Rayas existait bien avant Emmanuel Reynaud. Son arrière-grand-père Albert Reynaud avait fait l’acquisition des premières parcelles de vignes en 1880. Quand il reprit le domaine en 1997, après le décès soudain de son oncle Jacques Reynaud en pleine rue d’Avignon, ce châteauneuf-du-pape au terroir atypique et au goût inimitable avait déjà une belle réputation.

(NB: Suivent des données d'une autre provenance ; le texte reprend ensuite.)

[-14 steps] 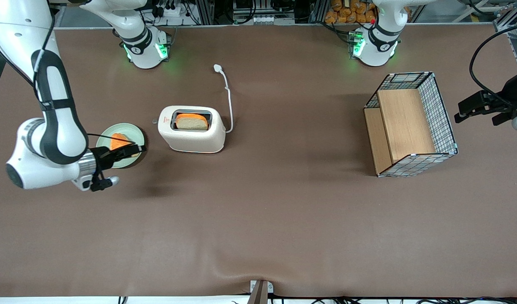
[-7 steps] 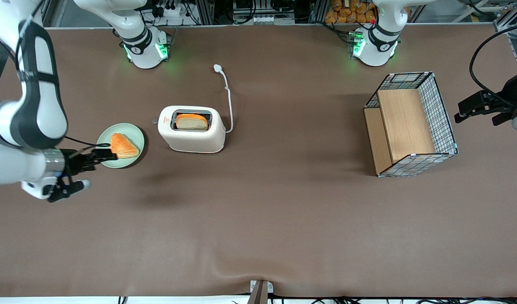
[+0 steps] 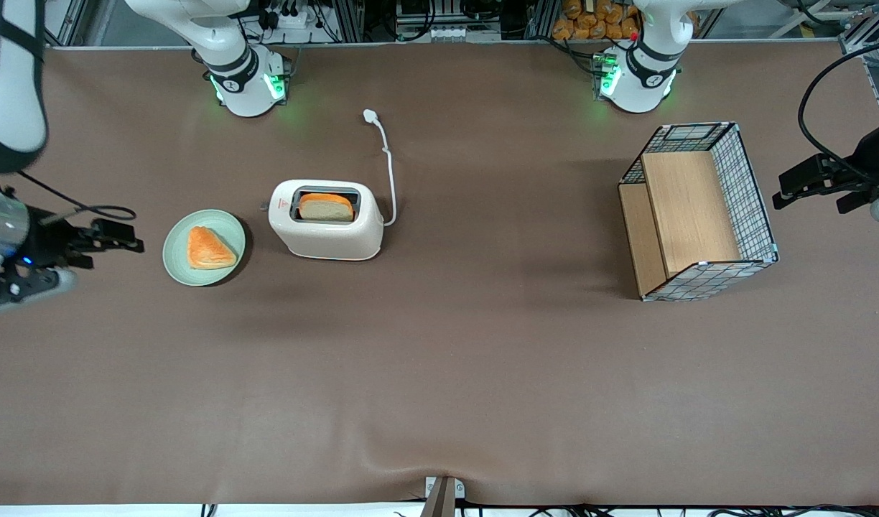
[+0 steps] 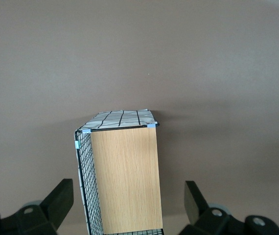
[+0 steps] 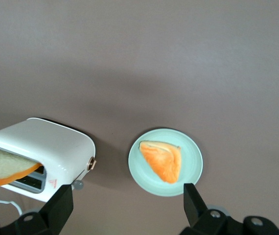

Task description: Press toaster button with right arm

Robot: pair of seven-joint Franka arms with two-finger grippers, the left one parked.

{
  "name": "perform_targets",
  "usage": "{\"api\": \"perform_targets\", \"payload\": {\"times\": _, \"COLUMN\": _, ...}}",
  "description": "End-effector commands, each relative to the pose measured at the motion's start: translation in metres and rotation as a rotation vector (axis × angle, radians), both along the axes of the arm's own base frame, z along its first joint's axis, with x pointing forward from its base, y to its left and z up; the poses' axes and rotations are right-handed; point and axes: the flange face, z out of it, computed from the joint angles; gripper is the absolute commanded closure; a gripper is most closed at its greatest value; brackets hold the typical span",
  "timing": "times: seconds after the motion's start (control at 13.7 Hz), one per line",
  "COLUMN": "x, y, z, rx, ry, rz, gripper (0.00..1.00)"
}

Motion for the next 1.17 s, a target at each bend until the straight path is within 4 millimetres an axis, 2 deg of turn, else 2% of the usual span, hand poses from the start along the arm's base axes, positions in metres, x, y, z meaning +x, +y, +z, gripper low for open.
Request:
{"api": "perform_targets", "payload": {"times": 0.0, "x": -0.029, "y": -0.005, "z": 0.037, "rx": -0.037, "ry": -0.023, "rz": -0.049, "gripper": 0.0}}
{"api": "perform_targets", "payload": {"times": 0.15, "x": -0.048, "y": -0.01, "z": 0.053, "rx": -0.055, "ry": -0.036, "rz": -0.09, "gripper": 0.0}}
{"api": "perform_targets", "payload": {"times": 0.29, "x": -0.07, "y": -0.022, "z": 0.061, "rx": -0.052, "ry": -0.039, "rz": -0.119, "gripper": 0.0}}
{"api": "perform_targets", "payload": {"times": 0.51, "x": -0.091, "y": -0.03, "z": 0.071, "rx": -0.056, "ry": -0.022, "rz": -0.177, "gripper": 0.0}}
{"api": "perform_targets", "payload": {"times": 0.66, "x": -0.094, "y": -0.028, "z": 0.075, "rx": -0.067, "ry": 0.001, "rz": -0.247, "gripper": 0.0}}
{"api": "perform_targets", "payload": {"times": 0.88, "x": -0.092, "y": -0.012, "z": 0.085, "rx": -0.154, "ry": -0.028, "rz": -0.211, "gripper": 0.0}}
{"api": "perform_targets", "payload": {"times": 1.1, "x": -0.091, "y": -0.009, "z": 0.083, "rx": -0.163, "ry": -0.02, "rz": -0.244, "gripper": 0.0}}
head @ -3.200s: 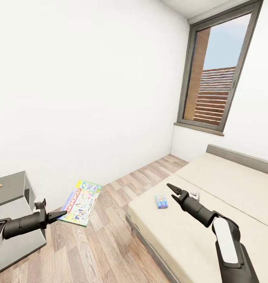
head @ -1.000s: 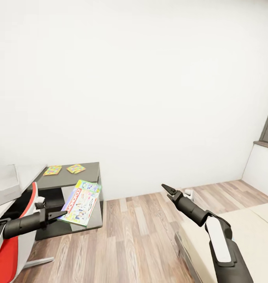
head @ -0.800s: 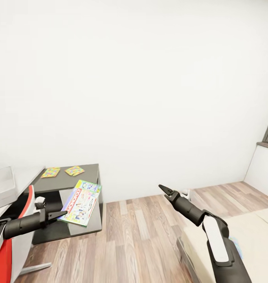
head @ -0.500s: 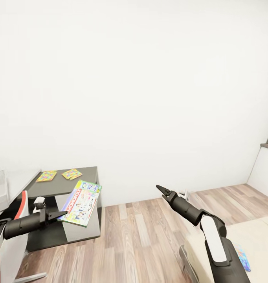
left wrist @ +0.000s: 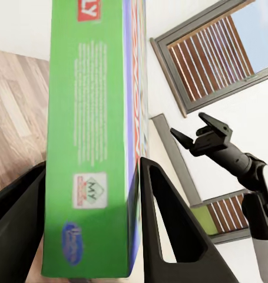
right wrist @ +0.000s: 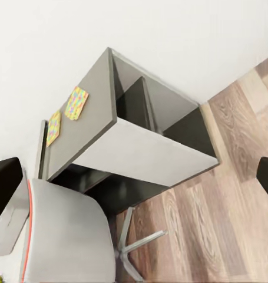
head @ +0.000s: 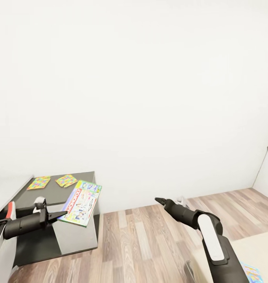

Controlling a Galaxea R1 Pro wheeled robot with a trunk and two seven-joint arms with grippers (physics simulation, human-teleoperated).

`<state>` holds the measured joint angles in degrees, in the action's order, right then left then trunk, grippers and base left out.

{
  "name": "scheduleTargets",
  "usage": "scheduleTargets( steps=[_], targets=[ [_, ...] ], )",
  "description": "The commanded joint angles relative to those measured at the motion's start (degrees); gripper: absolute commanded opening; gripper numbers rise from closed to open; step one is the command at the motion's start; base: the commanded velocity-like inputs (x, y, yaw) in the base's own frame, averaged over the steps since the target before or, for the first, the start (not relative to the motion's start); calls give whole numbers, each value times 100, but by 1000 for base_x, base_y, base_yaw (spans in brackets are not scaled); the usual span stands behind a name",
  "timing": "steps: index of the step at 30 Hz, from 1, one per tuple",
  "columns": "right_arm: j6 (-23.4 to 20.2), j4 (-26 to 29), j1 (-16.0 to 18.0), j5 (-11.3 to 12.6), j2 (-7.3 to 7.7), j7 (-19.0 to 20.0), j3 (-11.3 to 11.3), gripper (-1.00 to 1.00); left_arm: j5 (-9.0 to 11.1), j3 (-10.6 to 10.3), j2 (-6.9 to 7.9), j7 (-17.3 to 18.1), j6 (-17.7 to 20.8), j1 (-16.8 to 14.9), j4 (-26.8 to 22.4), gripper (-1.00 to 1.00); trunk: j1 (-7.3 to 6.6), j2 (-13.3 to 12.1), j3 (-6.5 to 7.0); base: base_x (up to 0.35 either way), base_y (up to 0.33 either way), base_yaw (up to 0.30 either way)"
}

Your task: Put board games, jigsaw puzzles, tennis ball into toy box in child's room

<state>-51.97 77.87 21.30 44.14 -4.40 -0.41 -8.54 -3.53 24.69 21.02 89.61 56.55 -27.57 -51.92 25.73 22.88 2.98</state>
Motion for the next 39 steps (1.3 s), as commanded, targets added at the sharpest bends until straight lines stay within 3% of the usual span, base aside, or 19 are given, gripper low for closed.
scheduleTargets(
  steps=[1, 21, 39],
  targets=[
    [-34, 8, 1, 41, -5, -32, -20, 100, -25, 9, -1, 39, 57, -3, -2, -100, 5, 4, -2, 315, 0, 0],
    [46, 67, -3, 113, -64, 12, 41, 100, 3, 63, 10, 39, 98, -3, 5, -100, 5, 4, -2, 166, 27, 9],
    [64, 69, -3, 113, -40, 17, 43, 100, 1, 153, 30, 39, 324, -1, -40, -100, 5, 4, -2, 2, 0, 262]
  ],
)
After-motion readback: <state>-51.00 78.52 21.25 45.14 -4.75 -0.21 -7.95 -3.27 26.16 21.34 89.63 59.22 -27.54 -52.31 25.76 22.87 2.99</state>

Mais, en replantant une partie des vignes, en refusant la course au rendement et à la concentration, en privilégiant des temps d’élevage très longs – il ne commercialisait ses cuvées qu’au bout de huit à dix ans –, Emmanuel Reynaud a réussi à hisser le vin à son sommet. Les amoureux de la production de son oncle avaient pourtant douté, à ses débuts. « Quand un vigneron meurt, on porte toujours son travail aux nues, nous confiait-il en 2017. Ce qui peut devenir problématique quand son vin est le reflet de sa personnalité. Voilà pourquoi j’insiste à laisser le terroir l’emporter sur l’homme. L’expression du terroir, contrairement à une personnalité, peut se transmettre d’une génération à l’autre. J’espère que mes enfants continueront dans cet esprit. » Il appartient désormais à ses fils Benoît et Louis-Damien de respecter ce souhait.